Problem details =>
Find the lines below that contain "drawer" and tally them. Return only the total.

(Source records)
━━━━━━━━━━━━━━━━

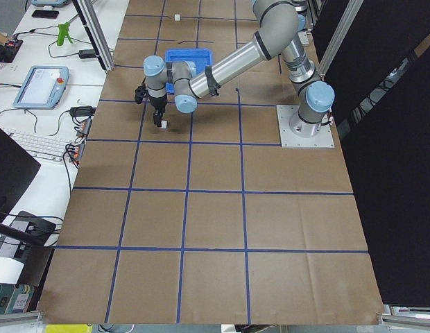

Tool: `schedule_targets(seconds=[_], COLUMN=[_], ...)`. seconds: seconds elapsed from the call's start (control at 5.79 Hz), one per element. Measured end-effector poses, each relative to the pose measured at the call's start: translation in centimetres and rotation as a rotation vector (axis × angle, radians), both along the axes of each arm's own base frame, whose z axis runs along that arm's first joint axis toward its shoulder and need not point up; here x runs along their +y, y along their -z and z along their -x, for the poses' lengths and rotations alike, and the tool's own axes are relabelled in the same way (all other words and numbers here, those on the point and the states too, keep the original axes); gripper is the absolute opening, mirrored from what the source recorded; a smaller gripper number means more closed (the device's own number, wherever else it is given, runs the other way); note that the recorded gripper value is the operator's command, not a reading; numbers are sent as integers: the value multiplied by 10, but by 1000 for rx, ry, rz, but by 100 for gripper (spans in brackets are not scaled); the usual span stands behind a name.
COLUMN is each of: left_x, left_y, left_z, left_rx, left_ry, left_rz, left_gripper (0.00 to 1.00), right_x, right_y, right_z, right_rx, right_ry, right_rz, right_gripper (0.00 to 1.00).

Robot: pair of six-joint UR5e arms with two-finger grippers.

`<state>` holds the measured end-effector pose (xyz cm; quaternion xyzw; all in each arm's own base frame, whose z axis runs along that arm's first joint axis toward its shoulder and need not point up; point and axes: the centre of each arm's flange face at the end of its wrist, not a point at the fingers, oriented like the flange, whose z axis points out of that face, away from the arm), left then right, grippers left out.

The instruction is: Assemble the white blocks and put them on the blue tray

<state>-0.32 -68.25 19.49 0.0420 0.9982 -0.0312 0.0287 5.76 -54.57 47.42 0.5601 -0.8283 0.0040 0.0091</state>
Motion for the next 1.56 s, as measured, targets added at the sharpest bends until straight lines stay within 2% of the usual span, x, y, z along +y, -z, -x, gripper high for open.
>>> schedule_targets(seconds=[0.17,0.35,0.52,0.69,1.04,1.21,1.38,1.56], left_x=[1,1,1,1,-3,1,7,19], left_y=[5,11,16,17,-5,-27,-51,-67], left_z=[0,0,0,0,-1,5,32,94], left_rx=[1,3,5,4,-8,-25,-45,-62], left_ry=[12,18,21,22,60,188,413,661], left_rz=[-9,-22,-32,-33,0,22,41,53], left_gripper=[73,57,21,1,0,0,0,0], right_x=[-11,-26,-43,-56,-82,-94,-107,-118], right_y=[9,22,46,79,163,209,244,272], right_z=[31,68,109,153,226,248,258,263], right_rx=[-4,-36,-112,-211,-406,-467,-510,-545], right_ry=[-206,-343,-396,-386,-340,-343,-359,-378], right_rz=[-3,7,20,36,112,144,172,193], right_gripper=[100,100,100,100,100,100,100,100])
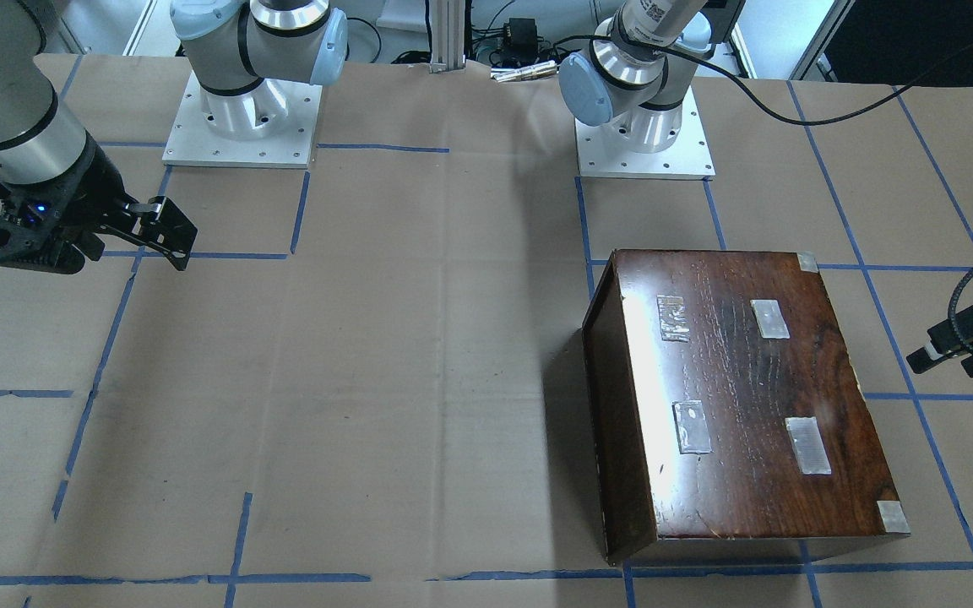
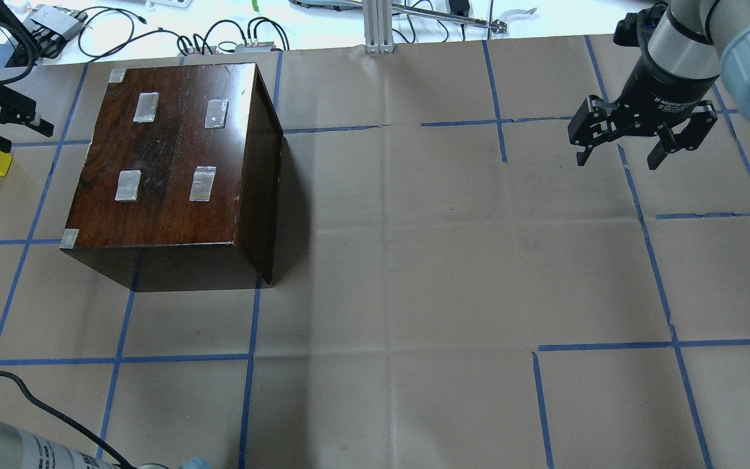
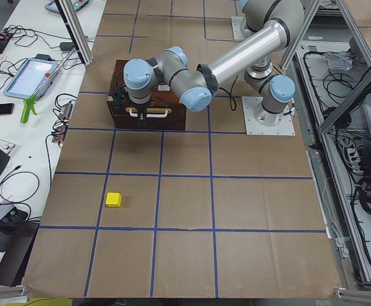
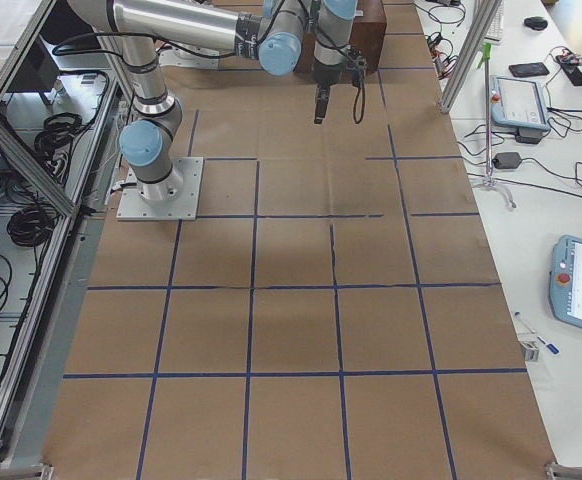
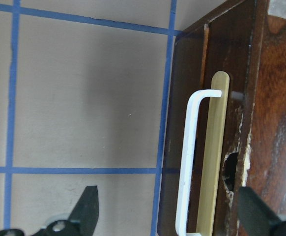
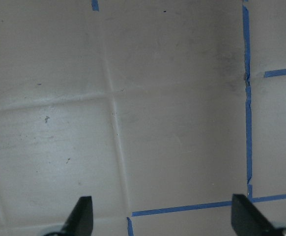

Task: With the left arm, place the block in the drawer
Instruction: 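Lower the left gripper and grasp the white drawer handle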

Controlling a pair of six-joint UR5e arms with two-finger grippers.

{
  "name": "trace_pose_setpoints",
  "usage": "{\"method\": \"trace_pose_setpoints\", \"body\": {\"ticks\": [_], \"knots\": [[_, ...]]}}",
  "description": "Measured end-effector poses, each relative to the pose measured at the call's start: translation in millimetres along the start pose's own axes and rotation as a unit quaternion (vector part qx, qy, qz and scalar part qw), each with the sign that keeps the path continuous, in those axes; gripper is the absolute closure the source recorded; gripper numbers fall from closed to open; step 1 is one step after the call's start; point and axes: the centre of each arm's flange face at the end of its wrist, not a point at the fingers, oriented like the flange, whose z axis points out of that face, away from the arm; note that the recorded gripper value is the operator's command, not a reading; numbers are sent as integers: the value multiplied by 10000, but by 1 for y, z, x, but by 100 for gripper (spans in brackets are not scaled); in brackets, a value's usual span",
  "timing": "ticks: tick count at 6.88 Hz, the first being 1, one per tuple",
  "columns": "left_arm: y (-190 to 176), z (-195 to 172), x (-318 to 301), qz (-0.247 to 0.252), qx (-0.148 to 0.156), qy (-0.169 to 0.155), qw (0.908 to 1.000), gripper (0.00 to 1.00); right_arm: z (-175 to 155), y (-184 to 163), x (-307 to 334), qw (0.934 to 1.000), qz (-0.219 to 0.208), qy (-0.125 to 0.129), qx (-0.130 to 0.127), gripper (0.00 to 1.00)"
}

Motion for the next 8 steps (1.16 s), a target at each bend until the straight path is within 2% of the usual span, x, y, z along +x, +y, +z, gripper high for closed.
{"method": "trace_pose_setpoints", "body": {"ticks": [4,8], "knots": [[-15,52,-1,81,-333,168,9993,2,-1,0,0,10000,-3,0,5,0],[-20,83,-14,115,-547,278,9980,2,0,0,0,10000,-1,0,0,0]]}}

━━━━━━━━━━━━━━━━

Solution =>
2